Mon | Dec 5, 2022

Barbados looks to cushion small cruise interests

Published:Wednesday | September 14, 2022 | 12:09 AMJanet Silvera/Senior Gleaner Writer

GRAND CAYMAN, Cayman Islands:

The Barbados government is to establish a cooperative aimed at protecting the interests of smaller stakeholders of the flourishing cruise tourism sector.

Responding to the trickle effect cruise tourism could have on small enterprise operators in her country, Tourism Minister Lisa Cummins said plans were already in place to finance a cooperative, in addition to the payment of insurance ensuring its sustainability in the first few years.

“The cooperative is specific to the smaller operators, while ensuring we don’t discard the larger players,” Cummins, a senator, told journalists during a Caribbean Tourism Organisation press briefing on Monday at the Ritz-Carlton in Grand Cayman.

The cooperative is a direct buffer to cruise lines, which corral on-board revenue by selling pre-booked tours, food and beverages, and transportation, leaving little opportunity for some land-based players to cash in.

Cummins said that stakeholders should face the reality that cruise operators do not want to leave money on the table.

She said that cruise spend was overwhelmingly linked to shore excursions, 90 per cent of which is booked online.

“So we have to be able to look at what their business model is, and have our interventions targeted towards a business model that allows there to be earnings in a domestic economy,” the tourism minister said.
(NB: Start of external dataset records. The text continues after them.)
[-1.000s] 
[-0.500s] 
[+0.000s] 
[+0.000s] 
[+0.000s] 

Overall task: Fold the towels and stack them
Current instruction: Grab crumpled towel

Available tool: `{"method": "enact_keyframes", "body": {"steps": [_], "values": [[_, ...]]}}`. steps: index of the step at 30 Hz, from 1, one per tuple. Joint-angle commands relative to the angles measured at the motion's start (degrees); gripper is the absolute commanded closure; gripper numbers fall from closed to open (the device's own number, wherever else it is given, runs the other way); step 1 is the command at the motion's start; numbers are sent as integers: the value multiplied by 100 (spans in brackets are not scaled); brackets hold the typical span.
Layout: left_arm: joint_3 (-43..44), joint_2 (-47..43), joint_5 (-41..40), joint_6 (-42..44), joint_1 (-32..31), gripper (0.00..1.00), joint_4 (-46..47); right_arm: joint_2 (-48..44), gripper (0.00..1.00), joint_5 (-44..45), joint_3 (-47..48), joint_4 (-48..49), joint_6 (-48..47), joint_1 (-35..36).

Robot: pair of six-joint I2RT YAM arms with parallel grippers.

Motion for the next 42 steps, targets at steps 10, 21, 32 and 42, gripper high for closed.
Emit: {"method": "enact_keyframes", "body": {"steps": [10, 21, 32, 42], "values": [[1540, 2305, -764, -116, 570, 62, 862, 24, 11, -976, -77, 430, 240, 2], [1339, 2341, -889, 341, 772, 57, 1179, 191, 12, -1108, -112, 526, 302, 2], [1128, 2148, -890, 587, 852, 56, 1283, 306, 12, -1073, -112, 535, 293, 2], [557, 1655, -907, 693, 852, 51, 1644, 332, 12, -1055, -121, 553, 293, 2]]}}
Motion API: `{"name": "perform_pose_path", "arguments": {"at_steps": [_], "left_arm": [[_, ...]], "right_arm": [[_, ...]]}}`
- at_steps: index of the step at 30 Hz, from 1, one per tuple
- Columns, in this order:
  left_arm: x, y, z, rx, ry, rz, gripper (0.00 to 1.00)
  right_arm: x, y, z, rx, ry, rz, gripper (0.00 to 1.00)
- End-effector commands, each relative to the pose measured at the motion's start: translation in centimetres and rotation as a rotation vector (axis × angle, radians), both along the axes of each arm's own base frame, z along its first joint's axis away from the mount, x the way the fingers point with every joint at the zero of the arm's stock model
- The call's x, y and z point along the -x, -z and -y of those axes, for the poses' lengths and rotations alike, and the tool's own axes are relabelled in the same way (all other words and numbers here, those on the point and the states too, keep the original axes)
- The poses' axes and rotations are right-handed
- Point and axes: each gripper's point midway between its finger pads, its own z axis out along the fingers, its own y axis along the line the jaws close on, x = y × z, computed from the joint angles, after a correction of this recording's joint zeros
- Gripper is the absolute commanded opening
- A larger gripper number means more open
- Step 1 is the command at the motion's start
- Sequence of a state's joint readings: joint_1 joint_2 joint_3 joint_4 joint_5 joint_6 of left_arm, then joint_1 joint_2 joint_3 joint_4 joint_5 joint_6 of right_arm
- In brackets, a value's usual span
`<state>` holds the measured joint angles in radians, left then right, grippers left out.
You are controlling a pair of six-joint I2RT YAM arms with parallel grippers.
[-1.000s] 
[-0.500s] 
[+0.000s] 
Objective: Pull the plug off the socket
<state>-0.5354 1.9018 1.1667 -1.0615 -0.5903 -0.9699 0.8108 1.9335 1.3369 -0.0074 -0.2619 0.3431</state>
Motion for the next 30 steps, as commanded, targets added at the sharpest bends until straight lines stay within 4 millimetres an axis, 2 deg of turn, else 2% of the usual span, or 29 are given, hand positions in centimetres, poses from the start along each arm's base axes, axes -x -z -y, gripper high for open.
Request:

Plans are in place to host a dedicated session on September 23 engaging manufacturers, producers, and agro-processors in a provisioning seminar.
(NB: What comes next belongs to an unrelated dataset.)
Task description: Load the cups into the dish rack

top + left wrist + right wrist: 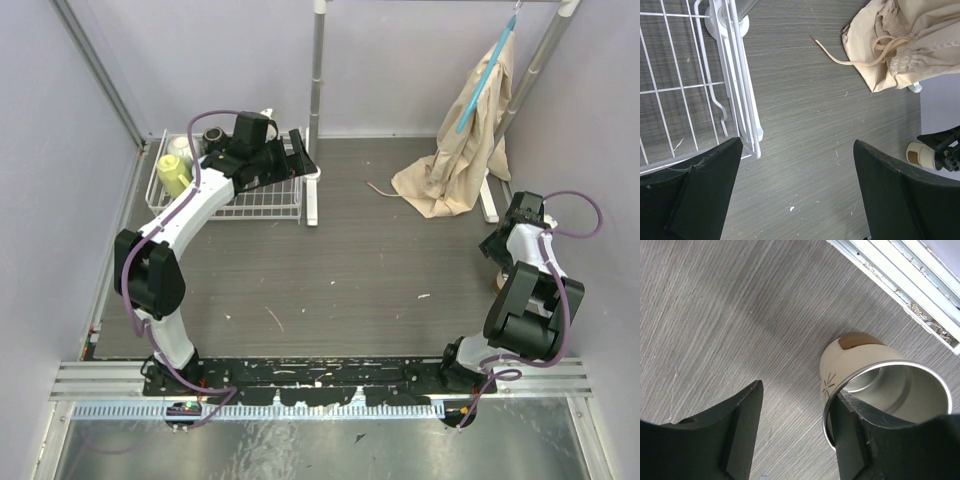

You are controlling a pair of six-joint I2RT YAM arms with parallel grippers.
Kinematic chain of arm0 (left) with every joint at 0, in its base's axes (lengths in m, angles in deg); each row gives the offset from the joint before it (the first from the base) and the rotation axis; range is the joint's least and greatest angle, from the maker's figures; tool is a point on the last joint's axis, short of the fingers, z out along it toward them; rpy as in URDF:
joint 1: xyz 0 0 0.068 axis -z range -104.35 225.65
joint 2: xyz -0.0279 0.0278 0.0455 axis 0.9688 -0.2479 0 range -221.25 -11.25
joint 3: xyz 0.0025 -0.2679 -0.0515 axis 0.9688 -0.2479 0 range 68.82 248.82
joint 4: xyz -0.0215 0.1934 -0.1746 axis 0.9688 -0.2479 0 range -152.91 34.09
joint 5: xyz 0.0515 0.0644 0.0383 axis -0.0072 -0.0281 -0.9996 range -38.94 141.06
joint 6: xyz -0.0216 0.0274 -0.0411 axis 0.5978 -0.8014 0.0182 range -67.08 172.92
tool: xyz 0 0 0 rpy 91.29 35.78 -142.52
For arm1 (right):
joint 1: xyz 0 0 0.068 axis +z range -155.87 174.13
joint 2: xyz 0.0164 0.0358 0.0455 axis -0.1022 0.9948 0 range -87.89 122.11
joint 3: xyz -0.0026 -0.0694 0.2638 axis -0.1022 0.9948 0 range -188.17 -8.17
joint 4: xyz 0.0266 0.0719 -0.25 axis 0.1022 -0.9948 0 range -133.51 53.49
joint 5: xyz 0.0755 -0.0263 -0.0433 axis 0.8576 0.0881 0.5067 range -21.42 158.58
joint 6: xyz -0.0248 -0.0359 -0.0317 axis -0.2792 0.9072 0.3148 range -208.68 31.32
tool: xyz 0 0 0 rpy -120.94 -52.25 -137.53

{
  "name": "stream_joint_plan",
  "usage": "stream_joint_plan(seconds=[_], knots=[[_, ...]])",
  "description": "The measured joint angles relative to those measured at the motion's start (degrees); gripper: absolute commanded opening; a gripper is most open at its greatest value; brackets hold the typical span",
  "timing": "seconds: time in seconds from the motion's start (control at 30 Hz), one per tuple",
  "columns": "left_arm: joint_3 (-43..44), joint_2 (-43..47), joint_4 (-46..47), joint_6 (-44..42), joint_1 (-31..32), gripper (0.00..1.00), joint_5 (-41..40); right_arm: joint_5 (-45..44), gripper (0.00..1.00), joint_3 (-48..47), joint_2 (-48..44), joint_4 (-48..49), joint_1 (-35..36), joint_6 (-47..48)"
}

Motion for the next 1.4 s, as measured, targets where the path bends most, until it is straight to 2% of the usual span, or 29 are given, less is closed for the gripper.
stream_joint_plan(seconds=[0.17, 0.37, 0.63, 0.83, 0.93, 1.1, 1.23, 1.4], knots=[[0.00, 0.00, 0.00, -0.02, -0.11, 1.00, -0.22, 0.09, 0.26, 0.39, 0.00, 0.59, 0.00, -0.42], [0.00, 0.00, 0.00, -0.02, -0.17, 1.00, -0.52, 0.11, 0.02, 0.96, 0.02, 0.94, 0.00, -1.09], [-0.20, 0.00, -0.17, -0.07, -0.24, 1.00, -0.07, 3.06, 0.01, 0.87, -1.09, 0.48, 1.03, -1.18], [-1.07, 0.94, -0.50, 1.31, -0.55, 0.99, 3.76, 9.60, 0.01, -4.15, -5.84, -2.05, 12.28, -3.58], [-1.33, 1.88, -1.42, 4.02, -0.74, 0.99, 7.43, 17.03, 0.01, -7.54, -8.83, -0.66, 16.85, -6.21], [-2.95, 3.08, -1.70, 10.91, -0.83, 0.99, 14.64, 31.45, 0.01, -8.52, -13.42, 5.42, 17.35, -14.25], [-11.10, 7.67, 2.38, 20.33, -0.70, 0.98, 18.97, 42.03, 0.01, -6.23, -15.04, 14.51, 17.62, -23.61], [-19.82, 12.22, 10.21, 31.89, 0.04, 0.98, 20.57, 49.96, 0.01, 0.90, -15.13, 27.45, 19.91, -35.28]])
By October 10, cruise lines will visit Barbados to meet with the operators on their offerings, the minister said.

Cummins said the government is also targeting recruitment drives for ship crews.
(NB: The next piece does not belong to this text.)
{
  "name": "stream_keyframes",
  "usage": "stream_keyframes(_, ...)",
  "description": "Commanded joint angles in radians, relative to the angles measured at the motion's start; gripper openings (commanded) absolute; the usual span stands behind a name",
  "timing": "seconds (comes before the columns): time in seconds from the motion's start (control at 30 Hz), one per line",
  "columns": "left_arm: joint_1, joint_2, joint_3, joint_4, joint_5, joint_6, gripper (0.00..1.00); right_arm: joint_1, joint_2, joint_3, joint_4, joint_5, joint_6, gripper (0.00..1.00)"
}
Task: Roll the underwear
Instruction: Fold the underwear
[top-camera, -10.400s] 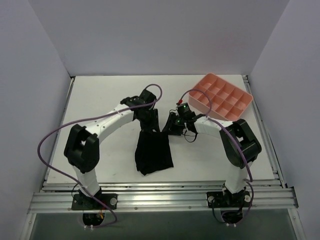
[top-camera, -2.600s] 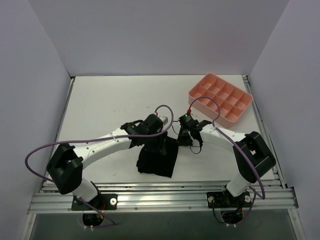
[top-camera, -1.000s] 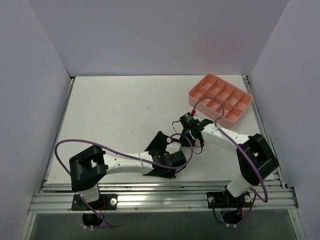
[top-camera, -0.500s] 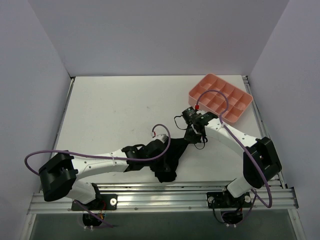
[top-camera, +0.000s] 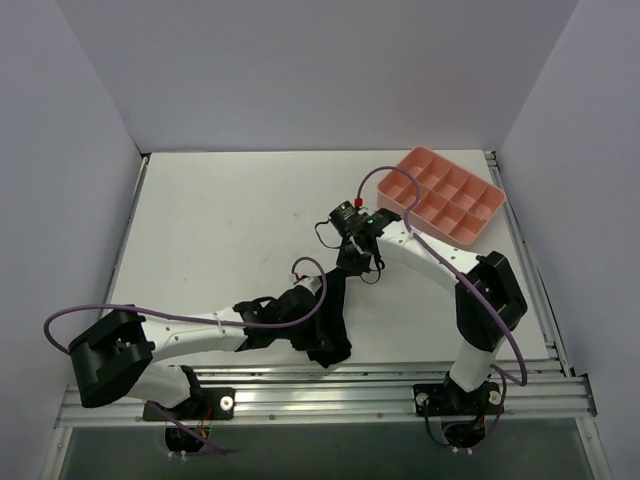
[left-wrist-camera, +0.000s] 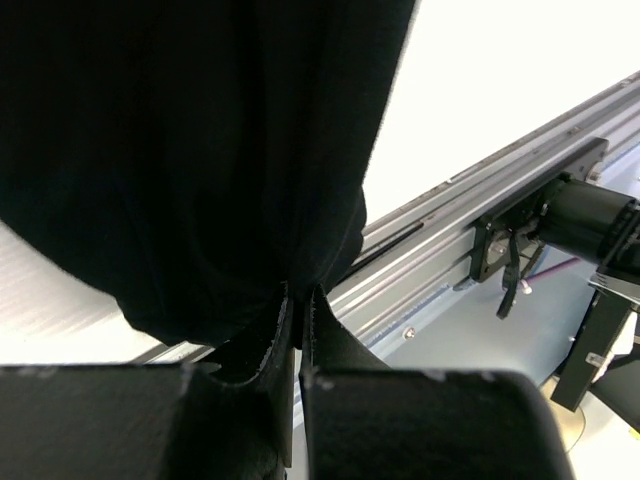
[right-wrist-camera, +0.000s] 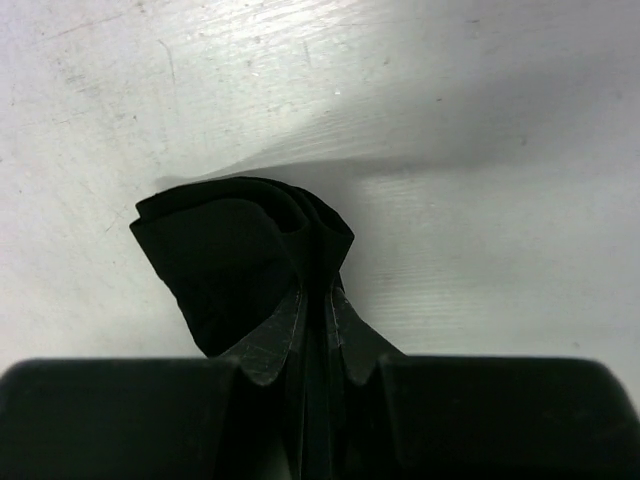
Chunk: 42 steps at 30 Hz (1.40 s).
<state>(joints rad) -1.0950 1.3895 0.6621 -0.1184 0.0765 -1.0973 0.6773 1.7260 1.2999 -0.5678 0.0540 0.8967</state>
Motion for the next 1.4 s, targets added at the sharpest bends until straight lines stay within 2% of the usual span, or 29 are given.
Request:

Already, the government has been involved in one job fair, targeting workers across various salary scales.

With the extension of the winter cruise season by a month, Barbados is expecting to welcome just over 850,000 passengers. Compared to pre-COVID inflows in 2019, which was a banner year, the country will hit more than 90 per cent of its target.

The island welcomed more than 900,000 cruise ship passengers in 2019.

Barbados will also host the Ritz-Carlton Yacht Collection, making Barbados their home for the winter, with 20 sailings into the capital city Bridgetown.

Traditional partners such as MSC, Seaboard, Carnival, and Royal Caribbean will continue to build back the market after their two-year absence.

Cummins was quick to point out that there couldn’t be a conversation about tourism on the island without navigating the challenges of the climate crisis.

Like her Prime Minister Mia Mottley, who has lobbied for action on climate change, which disproportionately affects small and developing states, Cummins spoke of the importance of protecting the environment from the scars of industry and commerce.